Acceleration Management
Go to file
Shaohe Feng d0578cff6e async job for bind
The currently design:
  Only support bind async.
  Only state in ['Initial','Unbound'], bind process can start.
  If a bind in process, it will be not stoped by deleting or unbind api.
  But the last state will be deleting or unbind.
  For multi jobs (such as user request 2 FPGAs), only all jobs are success,
  the ARQ state is "Bound". Any jobs failed, the ARQ state will be "BindFailed"
  Do not support rollback for update_provider
  Do not support multi thread in agent.
  If bind successfully, the info level log will show details as follow:
    1. All ARQs ['1d9f17a6-0b94-4838-ae55-cb49f5727a81'] async bind jobs
    has finished.
    2. Attach handle(d6442f0a-21f6-4161-bb74-45c66ba1f345) for
    ARQ(1d9f17a6-0b94-4838-ae55-cb49f5727a81) successfully.
    3. Update ARQ 1d9f17a6-0b94-4838-ae55-cb49f5727a81 state to "Bound"
    successfully.
  If bind jobs timeout, it will output log as follow:
    ERROR cyborg.accelerator.common.handler [-] Traceback (most recent call last):
      File "./cyborg/common/utils.py", line 283, in future_iterator
        yield (f.result(end_time - time.time()),
      File "/usr/local/lib/python2.7/dist-packages/concurrent/futures/_base.py", line 464, in result
        raise TimeoutError()
    TimeoutError

Still too many opens for async job.

Test this patch:
1. Get auth token
AUTH="X-Auth-Token: $(openstack token issue -c id -f value)"

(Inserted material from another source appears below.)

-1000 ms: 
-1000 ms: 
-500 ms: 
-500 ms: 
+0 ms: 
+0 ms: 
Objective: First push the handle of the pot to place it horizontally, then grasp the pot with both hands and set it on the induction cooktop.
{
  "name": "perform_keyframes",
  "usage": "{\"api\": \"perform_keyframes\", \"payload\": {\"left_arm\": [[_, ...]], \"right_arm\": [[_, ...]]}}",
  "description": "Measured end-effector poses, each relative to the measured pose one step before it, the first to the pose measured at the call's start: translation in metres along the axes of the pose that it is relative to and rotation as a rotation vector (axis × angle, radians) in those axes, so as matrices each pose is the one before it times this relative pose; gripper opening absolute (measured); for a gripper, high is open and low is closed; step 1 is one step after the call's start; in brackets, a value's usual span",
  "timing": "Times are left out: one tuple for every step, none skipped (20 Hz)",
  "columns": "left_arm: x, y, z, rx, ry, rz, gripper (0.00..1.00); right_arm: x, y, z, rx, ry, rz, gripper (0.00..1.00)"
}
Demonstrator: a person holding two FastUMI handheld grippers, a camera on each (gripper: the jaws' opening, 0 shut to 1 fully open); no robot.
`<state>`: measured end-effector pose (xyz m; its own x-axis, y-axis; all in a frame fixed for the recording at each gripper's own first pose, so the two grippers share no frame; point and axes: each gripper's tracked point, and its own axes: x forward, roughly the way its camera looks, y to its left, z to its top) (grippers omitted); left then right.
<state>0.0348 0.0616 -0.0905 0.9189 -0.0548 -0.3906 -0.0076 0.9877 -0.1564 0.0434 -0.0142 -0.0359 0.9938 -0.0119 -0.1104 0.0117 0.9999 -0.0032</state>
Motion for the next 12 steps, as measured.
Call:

2. Get resource provider info
RP_UUID=`openstack resource provider list -f value | \
    grep intel-fpga-dev |head -n 1 |awk '{print $1}'`
ARRAY=`OS_PLACEMENT_API_VERSION=1.18 openstack resource provider trait \
    list $RP_UUID -c name -f value`
DEVICE_TRAIT=`head -n 1 <<< $ARRAY`
FN_TRAIT=`grep FUNCTION_ID <<< $ARRAY`
FUN_ID=${FN_TRAIT##*_}
REGION_TRAIT=`grep FPGA_REGION <<< $ARRAY`
REGION_TYPE_ID=${REGION_TRAIT##*_}

3. upload a image
BIT_NAME=fpga_bts_1
touch samples.tar.gz
BIT_FILE=samples.tar.gz
openstack image create --tag FPGA \
    --property REGION_TYPE_ID="accel:region_type_id=${REGION_TYPE_ID}" \
    --property accel:function_id=$FUN_ID --file $BIT_FILE $BIT_NAME
BITSTREAM_ID=`openstack image list -c ID -c Name -f value | \
    grep $BIT_NAME |awk '{print $1}'`
openstack image list -c ID -f value --property accel:function_id=$FUN_ID

4. create device profile
CYURL=`openstack endpoint list --service cyborg \
    --interface "public" -c "URL" -f value`
CTYPE="Content-Type: application/json"
DEVPROF_NAME=afaas_example_1
$RESOURCES=FPGA
BODY="[{ \"name\": \"$DEVPROF_NAME\",
  \"groups\": [
      {\"resources:$RESOURCES\": \"1\",
       \"trait:$DEVICE_TRAIT\": \"required\",
       \"trait:$FN_TRAIT\": \"required\",
       \"accel:bitstream_id\": \"$BITSTREAM_ID\"
      }
  ]
}]"
curl -s -H "$CTYPE" -H "$AUTH" POST -d "$BODY" $CYURL/device_profiles

5. create an ARQ
BODY="{\"device_profile_name\": \"$DEVPROF_NAME\"}"
ARQ_UUID=`curl -s -H "$CTYPE" -H "$AUTH" $CYURL/accelerator_requests | \
    grep '"uuid": ".*?"' -oP |cut -d '"' -f 4 | tail -n 1`
ARQ_UUID=`curl -s -H "$CTYPE" -H "$AUTH" POST -d "$BODY" \
    $CYURL/accelerator_requests | grep '"uuid": ".*?"' -oP |cut -d '"' -f 4`

6. bind ARQ
NODENAME=`openstack hypervisor list -c "Hypervisor Hostname" -f value`
PR_UUID=`openstack resource provider list -f value | \
    grep intel-fpga-dev |head -n 1 |awk '{print $1}'`
INS_UUID=`uuidgen`
BODY="{\"$ARQ_UUID\": [
     {\"path\": \"/hostname\", \"op\": \"add\", \"value\": \"$NODENAME\"},
     {\"path\": \"/device_rp_uuid\", \"op\": \"add\",
            \"value\": \"$PR_UUID\"},
     {\"path\": \"/instance_uuid\", \"op\": \"add\", \"value\": \"$INS_UUID\"}
  ]
}"
curl -s -H "$CTYPE" -H "$AUTH" -X PATCH -d "$BODY" \
    -w "%{http_code}\n" $CYURL/accelerator_requests

7. Monitor notify
ubuntu:
  $ apt-get install httpry
centos:
  $ yum install httpry
$ NOVAURL=`openstack endpoint list --service nova \
    --interface "public" -c "URL" -f value`
$ HOST=${NOVAURL##*//}
$ HOST=${HOST%%/*}
All in One evn:
  $ sudo httpry -i lo -m POST  "tcp dst port 80 and src host $HOST"
Multi host evn:
  $ sudo httpry -m POST  "tcp dst port 80 and src host $HOST"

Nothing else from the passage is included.